Mihail Perivliótis to Ksisós to Ágios Vasílios to Lápathos Beach
A straightforward walk from the Mihail Perivliótis monastery, through the Ksisós (Xisós) plateau and alongside an increasingly steep-sided valley, to the Ágios Vasílios monastery perched on a ciff ledge above the sea. A further, short, steeper descent takes you down to Lápathos beach at the gorge mouth. 35-45 minutes or longer. Return by the same route.
From the left of Mihail Perivliótis there is a signed concrete road. Take this and turn right at the immediate fork. Follow the road for about five minutes, to the monastery of Agios Nikólaos
Ksisoú (courtyard locked), which is reached by a small path branching off to the right. Behind the monastery is another, smaller church (open). Return to the concrete road and follow it nearly to the end, at the gates of a house, but take a red-dot-marked path, going down to the left of a fence. Follow this path along between the gully (left) and the fence, around a small ridge. then down to cross a secondary streambed to the right.

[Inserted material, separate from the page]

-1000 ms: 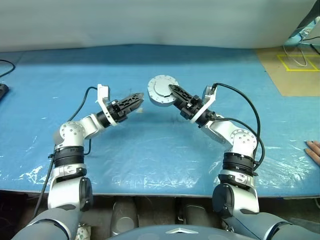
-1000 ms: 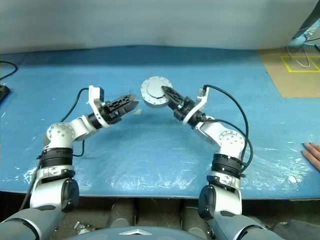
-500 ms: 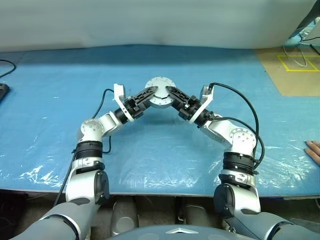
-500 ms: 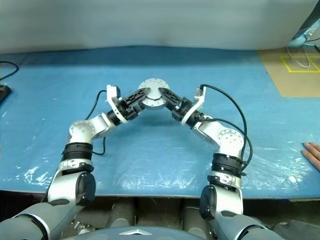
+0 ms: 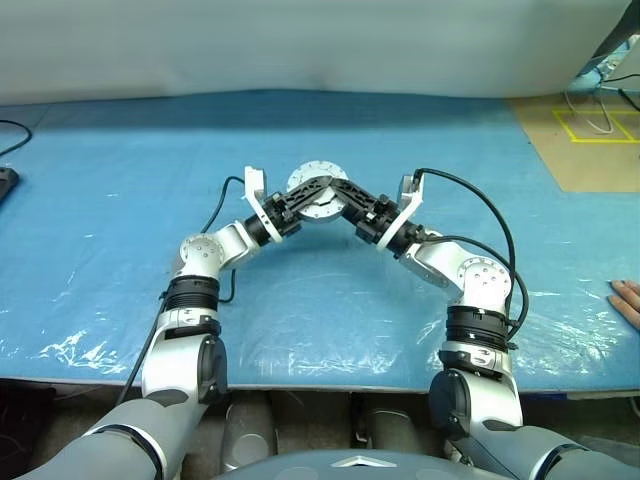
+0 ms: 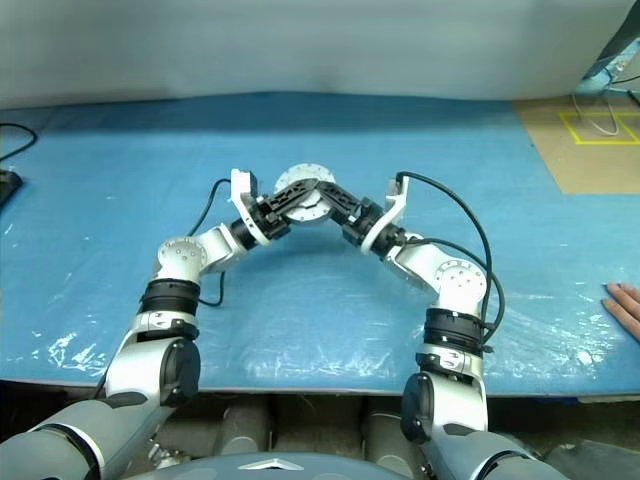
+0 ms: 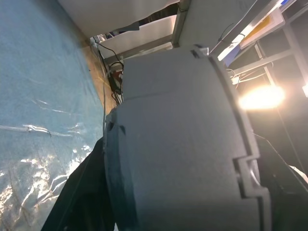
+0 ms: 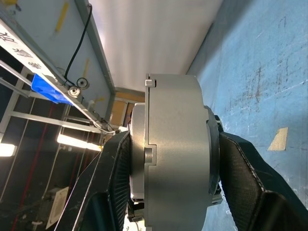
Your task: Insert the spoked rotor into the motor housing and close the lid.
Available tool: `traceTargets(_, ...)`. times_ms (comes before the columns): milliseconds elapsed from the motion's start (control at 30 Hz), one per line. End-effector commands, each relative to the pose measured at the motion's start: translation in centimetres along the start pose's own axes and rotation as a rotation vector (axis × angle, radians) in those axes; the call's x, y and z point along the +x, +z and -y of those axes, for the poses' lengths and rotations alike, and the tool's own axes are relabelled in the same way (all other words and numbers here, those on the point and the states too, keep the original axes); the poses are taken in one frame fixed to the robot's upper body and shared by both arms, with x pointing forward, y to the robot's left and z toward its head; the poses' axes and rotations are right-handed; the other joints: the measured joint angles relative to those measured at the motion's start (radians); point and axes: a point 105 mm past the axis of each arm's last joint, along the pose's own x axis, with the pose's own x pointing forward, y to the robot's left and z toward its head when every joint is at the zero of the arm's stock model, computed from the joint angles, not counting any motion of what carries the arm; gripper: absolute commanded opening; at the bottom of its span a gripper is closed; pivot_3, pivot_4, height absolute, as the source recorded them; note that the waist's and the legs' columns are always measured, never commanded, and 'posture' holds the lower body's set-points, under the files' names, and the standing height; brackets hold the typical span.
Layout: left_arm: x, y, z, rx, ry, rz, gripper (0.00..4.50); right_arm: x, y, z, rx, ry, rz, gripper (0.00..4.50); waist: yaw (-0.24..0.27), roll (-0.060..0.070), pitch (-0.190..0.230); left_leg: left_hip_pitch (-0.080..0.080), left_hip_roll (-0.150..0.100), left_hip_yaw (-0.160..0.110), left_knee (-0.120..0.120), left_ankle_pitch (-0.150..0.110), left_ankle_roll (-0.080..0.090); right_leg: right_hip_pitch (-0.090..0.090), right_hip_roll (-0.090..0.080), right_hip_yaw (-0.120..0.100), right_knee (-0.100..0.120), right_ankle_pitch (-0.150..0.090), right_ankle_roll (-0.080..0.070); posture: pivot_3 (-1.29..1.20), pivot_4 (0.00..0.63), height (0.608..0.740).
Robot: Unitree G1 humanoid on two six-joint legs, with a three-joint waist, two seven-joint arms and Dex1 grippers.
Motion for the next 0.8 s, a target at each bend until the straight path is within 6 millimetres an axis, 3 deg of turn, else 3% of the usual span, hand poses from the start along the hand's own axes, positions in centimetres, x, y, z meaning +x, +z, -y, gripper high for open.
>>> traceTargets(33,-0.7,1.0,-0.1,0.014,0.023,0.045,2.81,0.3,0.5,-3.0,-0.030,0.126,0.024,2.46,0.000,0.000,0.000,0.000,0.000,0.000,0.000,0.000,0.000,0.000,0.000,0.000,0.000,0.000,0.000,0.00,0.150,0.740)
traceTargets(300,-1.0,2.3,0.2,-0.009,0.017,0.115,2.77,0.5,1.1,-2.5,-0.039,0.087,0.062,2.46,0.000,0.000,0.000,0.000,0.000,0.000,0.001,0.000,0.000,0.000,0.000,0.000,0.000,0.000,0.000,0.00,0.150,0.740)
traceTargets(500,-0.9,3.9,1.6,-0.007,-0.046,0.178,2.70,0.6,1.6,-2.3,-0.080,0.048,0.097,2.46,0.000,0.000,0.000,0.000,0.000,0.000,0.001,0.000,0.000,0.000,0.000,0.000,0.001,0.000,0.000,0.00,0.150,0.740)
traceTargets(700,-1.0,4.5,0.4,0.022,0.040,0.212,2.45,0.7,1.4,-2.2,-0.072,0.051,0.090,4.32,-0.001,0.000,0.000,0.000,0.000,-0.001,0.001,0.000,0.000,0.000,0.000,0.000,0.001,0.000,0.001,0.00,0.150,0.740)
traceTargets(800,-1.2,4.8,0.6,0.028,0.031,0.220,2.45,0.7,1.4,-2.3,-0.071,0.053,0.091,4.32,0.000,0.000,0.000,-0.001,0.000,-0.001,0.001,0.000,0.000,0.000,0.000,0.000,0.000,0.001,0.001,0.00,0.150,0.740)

The path leads along the western side of the valley for about 15 minutes, to your first view of Lápathos Beach at the gorge mouth below left. Stavrós Polémou monastery comes intoo view on the high skyline up to the left.

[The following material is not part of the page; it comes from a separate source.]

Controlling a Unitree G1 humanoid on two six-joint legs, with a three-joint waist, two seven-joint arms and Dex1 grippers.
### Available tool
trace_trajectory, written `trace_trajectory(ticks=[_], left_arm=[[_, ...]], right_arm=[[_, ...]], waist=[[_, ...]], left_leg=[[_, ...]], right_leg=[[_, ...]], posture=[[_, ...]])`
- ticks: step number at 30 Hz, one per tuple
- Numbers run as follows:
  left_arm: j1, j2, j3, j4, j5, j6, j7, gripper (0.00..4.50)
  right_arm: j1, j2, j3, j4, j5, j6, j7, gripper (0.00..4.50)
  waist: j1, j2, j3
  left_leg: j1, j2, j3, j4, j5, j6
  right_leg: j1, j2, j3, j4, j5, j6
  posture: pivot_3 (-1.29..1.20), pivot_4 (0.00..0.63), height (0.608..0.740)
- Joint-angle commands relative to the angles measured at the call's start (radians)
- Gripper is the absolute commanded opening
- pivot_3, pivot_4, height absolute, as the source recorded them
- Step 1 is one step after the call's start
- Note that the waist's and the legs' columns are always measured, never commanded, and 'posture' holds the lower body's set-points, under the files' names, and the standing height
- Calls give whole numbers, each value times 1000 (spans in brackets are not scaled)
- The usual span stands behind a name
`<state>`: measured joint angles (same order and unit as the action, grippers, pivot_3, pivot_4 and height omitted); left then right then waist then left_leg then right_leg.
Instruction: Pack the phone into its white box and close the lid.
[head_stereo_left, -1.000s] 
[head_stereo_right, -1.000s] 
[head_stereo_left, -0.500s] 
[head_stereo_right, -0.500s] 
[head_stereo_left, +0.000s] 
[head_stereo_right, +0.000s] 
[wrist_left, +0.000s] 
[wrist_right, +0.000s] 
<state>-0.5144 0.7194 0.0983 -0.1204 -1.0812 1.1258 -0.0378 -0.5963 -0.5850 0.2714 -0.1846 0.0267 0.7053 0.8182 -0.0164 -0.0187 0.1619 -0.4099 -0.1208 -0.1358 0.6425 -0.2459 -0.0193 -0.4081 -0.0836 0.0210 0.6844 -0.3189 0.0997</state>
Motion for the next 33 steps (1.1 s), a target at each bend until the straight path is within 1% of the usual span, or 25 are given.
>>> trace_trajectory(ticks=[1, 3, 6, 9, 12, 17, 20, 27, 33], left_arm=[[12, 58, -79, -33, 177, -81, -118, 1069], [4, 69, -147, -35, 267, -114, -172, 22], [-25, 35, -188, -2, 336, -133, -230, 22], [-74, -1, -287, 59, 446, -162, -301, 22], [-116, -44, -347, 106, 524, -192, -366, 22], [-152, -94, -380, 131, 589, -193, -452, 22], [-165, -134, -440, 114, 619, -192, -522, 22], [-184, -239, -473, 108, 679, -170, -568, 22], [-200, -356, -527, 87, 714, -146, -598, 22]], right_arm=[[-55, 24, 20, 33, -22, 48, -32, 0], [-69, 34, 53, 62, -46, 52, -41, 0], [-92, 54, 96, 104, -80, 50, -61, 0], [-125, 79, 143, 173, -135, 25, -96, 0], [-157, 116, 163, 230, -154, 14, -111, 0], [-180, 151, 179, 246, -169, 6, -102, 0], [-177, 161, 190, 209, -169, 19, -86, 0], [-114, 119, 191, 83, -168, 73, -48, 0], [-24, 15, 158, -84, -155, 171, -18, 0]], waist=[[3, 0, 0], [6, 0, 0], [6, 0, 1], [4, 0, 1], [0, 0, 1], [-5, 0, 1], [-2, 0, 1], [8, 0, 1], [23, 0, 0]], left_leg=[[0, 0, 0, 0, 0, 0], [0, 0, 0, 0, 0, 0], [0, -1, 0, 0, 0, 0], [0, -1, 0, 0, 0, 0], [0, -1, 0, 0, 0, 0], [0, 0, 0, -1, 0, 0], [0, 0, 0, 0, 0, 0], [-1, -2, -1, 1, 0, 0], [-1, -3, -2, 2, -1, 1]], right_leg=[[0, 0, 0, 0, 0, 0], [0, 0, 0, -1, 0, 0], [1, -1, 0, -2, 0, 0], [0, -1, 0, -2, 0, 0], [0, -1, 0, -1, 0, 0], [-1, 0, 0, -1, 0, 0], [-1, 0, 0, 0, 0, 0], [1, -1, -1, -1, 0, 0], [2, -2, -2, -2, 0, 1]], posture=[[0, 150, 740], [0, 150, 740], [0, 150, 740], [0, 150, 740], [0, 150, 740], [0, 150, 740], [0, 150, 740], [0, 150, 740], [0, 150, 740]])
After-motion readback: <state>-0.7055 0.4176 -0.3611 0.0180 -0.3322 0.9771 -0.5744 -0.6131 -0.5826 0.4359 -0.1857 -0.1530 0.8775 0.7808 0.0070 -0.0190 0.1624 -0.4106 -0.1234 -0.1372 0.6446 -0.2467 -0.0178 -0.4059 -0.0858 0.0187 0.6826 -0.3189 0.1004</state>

From having been comparatively straight, the path fractures and zigzags down, with spasmodic red markings and cairns, Some of the waymarkings for this descent are shortcuts of the path and steeper than necessary. The path then swings right and it circles around the back of the head of a side gully from the gorge. Pass through a small woodland of regenerating cypress trees, and across a flat area overlooking the sea. Two cairned paths head seawards, merge, and continue diagonally downward to the left. The route winds briefly through a more rocky area, then swings further left at the cliff top. As you turn in the direction of the beach, you pass above the tiny monastery of Ågios Vasílios down to your right, about 30 minutes from the asphalt.

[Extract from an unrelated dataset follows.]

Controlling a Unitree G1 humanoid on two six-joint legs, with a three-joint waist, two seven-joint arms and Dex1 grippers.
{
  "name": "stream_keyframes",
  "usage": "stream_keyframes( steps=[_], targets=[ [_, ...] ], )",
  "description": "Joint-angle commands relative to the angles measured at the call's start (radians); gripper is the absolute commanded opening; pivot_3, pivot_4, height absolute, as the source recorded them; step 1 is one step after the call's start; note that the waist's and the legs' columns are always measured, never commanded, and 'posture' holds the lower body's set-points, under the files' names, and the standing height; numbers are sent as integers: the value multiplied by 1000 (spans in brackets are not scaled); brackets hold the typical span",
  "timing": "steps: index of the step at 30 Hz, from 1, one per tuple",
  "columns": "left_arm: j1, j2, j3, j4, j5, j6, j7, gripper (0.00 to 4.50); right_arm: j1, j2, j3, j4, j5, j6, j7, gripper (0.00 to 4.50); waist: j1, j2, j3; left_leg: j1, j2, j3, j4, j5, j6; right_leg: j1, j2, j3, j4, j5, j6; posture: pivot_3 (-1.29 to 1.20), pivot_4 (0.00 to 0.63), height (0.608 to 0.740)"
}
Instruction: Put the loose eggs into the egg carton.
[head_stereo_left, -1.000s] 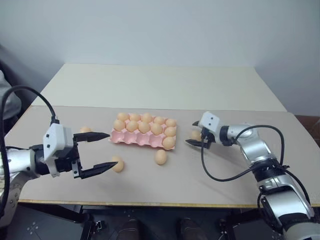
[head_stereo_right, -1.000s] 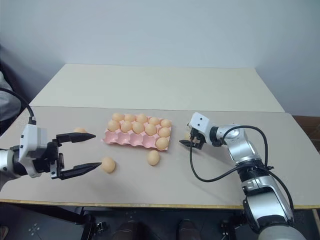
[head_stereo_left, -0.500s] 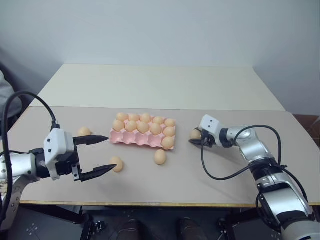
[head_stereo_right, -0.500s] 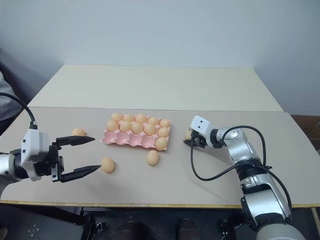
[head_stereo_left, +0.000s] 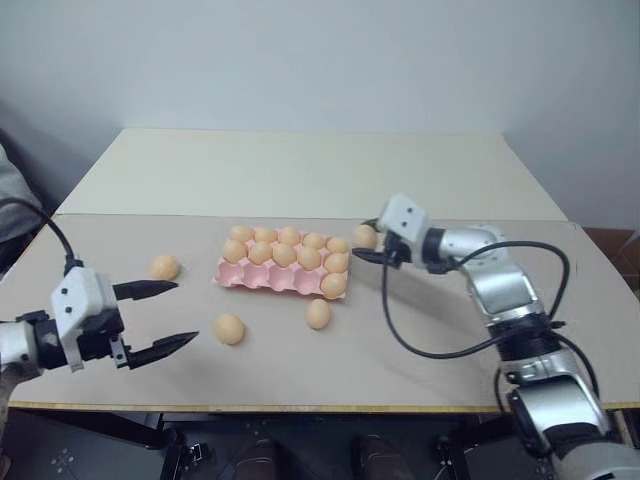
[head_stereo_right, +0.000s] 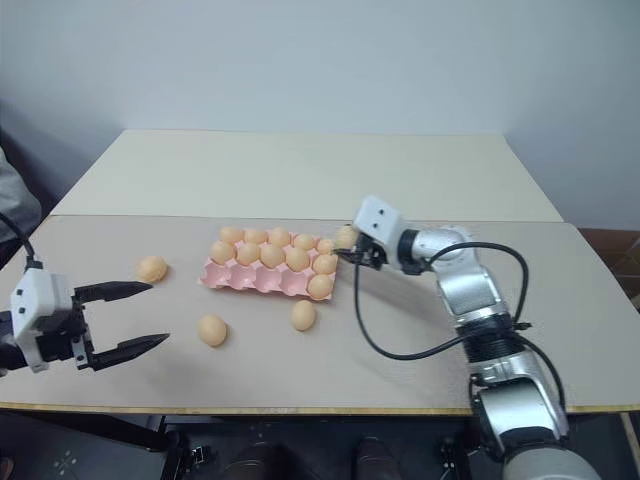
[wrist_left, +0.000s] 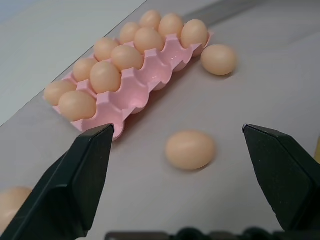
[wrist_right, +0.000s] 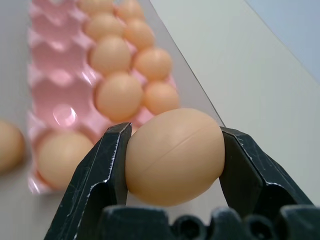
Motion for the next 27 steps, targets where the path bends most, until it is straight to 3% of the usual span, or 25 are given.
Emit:
stream_keyframes(
  steps=[1, 4, 11, 12, 14, 17, 18, 22, 27],
  targets=[
    [2, 10, 45, -26, -10, -8, 1, 4500, -33, 76, 25, -37, -1, 36, -70, 2463, 2, 0, 0, 0, 0, 0, 0, 0, 0, 0, 0, 0, 0, 0, 0, 0, 150, 740],
    [4, 5, 49, -47, -19, 1, 8, 4500, -43, 137, 43, 2, -15, 29, -116, 2463, 3, 0, 0, -1, 0, 0, 0, 0, 0, 0, -1, 0, -1, 0, -1, 0, 150, 740],
    [19, -10, 55, -95, -34, 17, 30, 4500, -5, 138, 97, -14, -22, 9, -83, 2463, 2, 0, 0, -2, -1, 0, 0, 0, 0, -1, -1, 0, -1, 2, -1, 0, 150, 740],
    [19, -11, 53, -99, -35, 19, 33, 4500, -2, 135, 103, -13, -24, -1, -78, 2945, 2, 0, 0, -2, -1, 0, 0, 0, 0, -1, -1, 0, -1, 2, 0, 0, 150, 740],
    [15, -11, 49, -101, -36, 22, 38, 4500, -1, 132, 109, -7, -25, -13, -74, 3283, 1, 0, 0, -2, 0, 0, 0, 0, 0, -1, 0, 0, -1, 1, 1, 0, 150, 740],
    [10, -12, 44, -100, -36, 22, 42, 4500, 1, 141, 114, 10, -28, -26, -80, 4317, 1, 0, 0, -1, 0, 0, 0, 0, 0, -1, 0, 0, 0, 1, 0, 0, 150, 740],
    [8, -12, 42, -99, -37, 21, 42, 4500, 2, 144, 115, 15, -31, -33, -84, 4452, 0, 0, 0, -1, 0, 0, 0, 0, 0, -1, 0, 0, 0, 1, 0, 0, 150, 740],
    [-12, -12, 26, -92, -42, 15, 38, 4500, -2, 140, 115, 20, -51, -40, -108, 4452, 0, 0, 0, -1, 0, 0, 0, 0, 0, -1, 0, 0, 0, 1, 0, 0, 150, 740],
    [-29, -19, 8, -88, -58, 13, 25, 4500, 41, 69, 75, -126, -20, 23, -80, 4452, 5, 0, 0, -2, 0, 0, 0, 0, 0, -1, 0, 0, -1, 1, 1, 0, 150, 740]
  ],
)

Rocky steps detour down to the right to the ledge on which the church (open), its bell, and a small domestic building containing the water tank, are perched. The church has some smoke- blackened frescoes. Look southwards across to the Ágios Nikólaos headland and the buildings of the Ágios Nikólaos Kefáli monastery.
From the main path above the monastery, take care on the 5-15 minute section onward route to the beach. Initially you must scramble down a steep rock gully, leftward, to a small flat area. From here, the way broadens, but the surface is of unstable earth and small stones, and less secure. The route splits, with a steeper, more-used, waymarked, loose-earth option to the right zigzagging down towards the sea. The alternative to the left follows the line of the edge of the cliff, is less steep, and somewhat more stable. It descends to the valley floor and then a path is cairmed right to the beach. Behind the broad, mostly stony beach, several gorges produce a wide and immensely rocky backdrop. Trees at the centre and far side of the beach provide shade.